The Cost of Collaboration: A Survey of Efficiency-Aware Multi-LLM Systems

PhD Qualifying Examination


Title: "The Cost of Collaboration: A Survey of Efficiency-Aware Multi-LLM 
Systems"

by

Mr. Haochen SHI


Abstract:

Multi-LLM systems extend single-agent LLMs by composing multiple model calls, 
agents, roles, memories, tools, and runtime resources into a coordinated 
computation. This horizontal scaling path can improve task performance through 
decomposition, specialization, parallel search, context isolation, and 
verification, but it also introduces substantial resource overhead in tokens, 
latency, tool calls, memory, model loading, serving throughput, and training 
or rollout cost. This survey studies how recent multi-LLM systems improve 
efficacy while controlling these costs.

We organize the literature into a two-level taxonomy. At the harness level, 
we review methods that optimize the logical structure of the system: 
capability allocation selects which model, role, expert, or subteam should 
execute each unit of work; work-graph control shapes task decomposition, 
branching, scheduling, pruning, and stopping; information-state control 
decides what each model call or agent sees, retrieves, stores, and shares; 
and external-action control covers emerging methods for budgeting tools, 
APIs, code execution, environments, and human clarification. At the device 
level, we review runtime methods that make these harness decisions efficient 
on concrete hardware, including workflow-aware scheduling, multi-LLM and 
multi-LoRA serving, KV-cache and context-state optimization, placement, 
batching, and training-time rollout efficiency.

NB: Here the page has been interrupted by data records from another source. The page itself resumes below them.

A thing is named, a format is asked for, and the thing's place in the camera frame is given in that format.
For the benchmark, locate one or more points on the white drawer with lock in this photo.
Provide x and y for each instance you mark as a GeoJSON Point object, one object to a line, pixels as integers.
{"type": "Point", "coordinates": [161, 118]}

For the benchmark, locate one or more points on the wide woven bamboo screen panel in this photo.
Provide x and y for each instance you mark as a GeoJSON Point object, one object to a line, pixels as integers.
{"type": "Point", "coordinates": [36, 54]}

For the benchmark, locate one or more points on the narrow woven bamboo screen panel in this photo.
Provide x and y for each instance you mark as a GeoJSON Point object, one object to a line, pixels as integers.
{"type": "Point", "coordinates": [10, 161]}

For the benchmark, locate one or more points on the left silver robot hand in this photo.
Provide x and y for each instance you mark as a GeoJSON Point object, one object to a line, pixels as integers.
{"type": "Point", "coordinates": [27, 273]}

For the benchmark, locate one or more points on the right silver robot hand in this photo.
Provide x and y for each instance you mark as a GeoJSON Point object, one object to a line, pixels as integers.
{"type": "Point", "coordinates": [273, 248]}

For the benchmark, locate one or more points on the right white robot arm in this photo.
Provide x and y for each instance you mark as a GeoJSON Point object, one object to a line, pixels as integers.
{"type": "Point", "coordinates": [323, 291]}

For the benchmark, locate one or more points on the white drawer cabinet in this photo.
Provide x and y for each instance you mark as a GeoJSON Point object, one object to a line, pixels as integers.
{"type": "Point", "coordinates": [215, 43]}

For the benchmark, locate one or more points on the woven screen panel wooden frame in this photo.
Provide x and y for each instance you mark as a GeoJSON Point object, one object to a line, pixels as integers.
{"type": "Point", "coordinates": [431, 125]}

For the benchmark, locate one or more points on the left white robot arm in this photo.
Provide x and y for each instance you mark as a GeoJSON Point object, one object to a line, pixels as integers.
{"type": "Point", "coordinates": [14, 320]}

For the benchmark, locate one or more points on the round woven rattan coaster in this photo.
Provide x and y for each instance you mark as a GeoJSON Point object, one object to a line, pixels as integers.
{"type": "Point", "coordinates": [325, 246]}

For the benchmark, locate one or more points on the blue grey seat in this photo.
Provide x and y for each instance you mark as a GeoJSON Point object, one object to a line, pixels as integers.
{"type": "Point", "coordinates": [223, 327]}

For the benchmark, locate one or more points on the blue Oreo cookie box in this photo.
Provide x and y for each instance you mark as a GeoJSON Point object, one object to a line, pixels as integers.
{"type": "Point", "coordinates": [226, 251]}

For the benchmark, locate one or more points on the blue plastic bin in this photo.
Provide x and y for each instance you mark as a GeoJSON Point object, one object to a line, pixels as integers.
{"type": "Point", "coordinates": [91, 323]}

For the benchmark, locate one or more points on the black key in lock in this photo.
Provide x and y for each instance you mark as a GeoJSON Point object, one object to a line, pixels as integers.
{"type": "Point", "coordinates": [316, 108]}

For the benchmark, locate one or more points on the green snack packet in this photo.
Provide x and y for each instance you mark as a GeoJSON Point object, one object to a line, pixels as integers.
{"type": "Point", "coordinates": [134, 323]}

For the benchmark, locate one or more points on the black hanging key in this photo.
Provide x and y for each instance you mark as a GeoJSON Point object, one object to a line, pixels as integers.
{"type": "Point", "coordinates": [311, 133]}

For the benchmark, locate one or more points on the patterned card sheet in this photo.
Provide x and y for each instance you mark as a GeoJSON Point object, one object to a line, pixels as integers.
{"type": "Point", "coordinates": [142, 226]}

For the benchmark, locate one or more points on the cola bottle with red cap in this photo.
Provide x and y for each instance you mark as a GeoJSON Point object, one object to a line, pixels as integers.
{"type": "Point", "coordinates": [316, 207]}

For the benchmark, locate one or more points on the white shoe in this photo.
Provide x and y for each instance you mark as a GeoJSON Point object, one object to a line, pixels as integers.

Across these domains, we emphasize quality-resource trade-offs, baseline 
selection, and end-to-end accounting. The survey provides a map for 
designing multi-LLM systems that are not only more capable, but also 
cost-aware, deployable, and empirically accountable.


Date:                   Monday, 22 June 2026

Time:                   10:00am - 12:00pm

Venue:                  Room 3494
                        Lift 25/26

Committee Members:      Dr. Yangqiu Song (Supervisor)
                        Prof. Nevin Zhang (Chairperson)
                        Dr. May Fung